:: DATA SEGMENT ::

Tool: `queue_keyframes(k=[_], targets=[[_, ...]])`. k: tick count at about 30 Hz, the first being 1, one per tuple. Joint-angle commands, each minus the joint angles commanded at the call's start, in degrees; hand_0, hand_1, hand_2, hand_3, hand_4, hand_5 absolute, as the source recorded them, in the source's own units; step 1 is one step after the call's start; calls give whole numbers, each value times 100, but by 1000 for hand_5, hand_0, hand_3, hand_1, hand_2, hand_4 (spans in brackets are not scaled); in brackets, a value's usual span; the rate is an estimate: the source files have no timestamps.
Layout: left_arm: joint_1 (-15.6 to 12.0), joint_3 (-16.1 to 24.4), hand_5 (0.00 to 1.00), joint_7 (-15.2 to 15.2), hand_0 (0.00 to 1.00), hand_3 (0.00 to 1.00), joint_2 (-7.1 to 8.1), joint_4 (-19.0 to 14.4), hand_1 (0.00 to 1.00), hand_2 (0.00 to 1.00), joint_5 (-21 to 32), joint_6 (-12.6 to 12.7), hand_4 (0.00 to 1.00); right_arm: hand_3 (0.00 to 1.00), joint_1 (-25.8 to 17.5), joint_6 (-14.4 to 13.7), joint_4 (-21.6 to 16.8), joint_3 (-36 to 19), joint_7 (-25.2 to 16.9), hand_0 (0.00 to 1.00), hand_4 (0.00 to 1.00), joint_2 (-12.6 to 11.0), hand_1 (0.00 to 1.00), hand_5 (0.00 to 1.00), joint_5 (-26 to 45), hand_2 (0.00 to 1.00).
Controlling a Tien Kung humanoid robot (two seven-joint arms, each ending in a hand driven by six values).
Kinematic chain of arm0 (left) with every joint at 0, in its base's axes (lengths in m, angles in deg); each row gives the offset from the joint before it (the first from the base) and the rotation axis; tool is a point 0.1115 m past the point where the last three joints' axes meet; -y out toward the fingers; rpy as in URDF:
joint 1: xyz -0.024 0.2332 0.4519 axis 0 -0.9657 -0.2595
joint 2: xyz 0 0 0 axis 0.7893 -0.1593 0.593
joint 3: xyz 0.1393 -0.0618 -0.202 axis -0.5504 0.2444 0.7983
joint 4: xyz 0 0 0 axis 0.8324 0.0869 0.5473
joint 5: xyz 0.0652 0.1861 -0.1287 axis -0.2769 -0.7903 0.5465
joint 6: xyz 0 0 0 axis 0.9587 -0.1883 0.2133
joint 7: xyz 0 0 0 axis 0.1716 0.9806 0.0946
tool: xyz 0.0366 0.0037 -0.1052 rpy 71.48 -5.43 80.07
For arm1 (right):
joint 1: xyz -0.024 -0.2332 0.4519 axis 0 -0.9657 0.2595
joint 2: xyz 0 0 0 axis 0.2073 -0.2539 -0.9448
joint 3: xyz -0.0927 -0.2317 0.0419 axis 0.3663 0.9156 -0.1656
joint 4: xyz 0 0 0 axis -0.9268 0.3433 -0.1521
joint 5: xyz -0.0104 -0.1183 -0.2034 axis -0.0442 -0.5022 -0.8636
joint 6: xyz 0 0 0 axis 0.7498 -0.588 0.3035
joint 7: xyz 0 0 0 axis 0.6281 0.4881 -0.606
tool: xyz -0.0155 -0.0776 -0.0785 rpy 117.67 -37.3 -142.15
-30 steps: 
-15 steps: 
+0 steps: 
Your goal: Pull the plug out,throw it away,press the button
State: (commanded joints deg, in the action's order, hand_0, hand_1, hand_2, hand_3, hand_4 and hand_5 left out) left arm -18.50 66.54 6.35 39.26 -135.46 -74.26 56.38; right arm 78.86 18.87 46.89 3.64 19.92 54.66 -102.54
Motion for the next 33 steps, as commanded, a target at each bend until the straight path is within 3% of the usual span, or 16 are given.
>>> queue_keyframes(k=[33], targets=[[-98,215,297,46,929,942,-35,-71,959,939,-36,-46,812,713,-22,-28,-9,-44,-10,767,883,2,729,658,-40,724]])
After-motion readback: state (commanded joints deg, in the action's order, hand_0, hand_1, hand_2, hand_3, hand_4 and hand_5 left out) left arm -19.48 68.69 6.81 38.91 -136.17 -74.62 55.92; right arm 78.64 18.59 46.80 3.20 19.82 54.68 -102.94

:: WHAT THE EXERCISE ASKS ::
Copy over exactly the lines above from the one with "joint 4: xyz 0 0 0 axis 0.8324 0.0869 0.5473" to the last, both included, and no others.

:: RESPONSE BOX ::
joint 4: xyz 0 0 0 axis 0.8324 0.0869 0.5473
joint 5: xyz 0.0652 0.1861 -0.1287 axis -0.2769 -0.7903 0.5465
joint 6: xyz 0 0 0 axis 0.9587 -0.1883 0.2133
joint 7: xyz 0 0 0 axis 0.1716 0.9806 0.0946
tool: xyz 0.0366 0.0037 -0.1052 rpy 71.48 -5.43 80.07
For arm1 (right):
joint 1: xyz -0.024 -0.2332 0.4519 axis 0 -0.9657 0.2595
joint 2: xyz 0 0 0 axis 0.2073 -0.2539 -0.9448
joint 3: xyz -0.0927 -0.2317 0.0419 axis 0.3663 0.9156 -0.1656
joint 4: xyz 0 0 0 axis -0.9268 0.3433 -0.1521
joint 5: xyz -0.0104 -0.1183 -0.2034 axis -0.0442 -0.5022 -0.8636
joint 6: xyz 0 0 0 axis 0.7498 -0.588 0.3035
joint 7: xyz 0 0 0 axis 0.6281 0.4881 -0.606
tool: xyz -0.0155 -0.0776 -0.0785 rpy 117.67 -37.3 -142.15
-30 steps: 
-15 steps: 
+0 steps: 
Your goal: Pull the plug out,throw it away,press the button
State: (commanded joints deg, in the action's order, hand_0, hand_1, hand_2, hand_3, hand_4 and hand_5 left out) left arm -18.50 66.54 6.35 39.26 -135.46 -74.26 56.38; right arm 78.86 18.87 46.89 3.64 19.92 54.66 -102.54
Motion for the next 33 steps, as commanded, a target at each bend until the straight path is within 3% of the usual span, or 16 are given.
>>> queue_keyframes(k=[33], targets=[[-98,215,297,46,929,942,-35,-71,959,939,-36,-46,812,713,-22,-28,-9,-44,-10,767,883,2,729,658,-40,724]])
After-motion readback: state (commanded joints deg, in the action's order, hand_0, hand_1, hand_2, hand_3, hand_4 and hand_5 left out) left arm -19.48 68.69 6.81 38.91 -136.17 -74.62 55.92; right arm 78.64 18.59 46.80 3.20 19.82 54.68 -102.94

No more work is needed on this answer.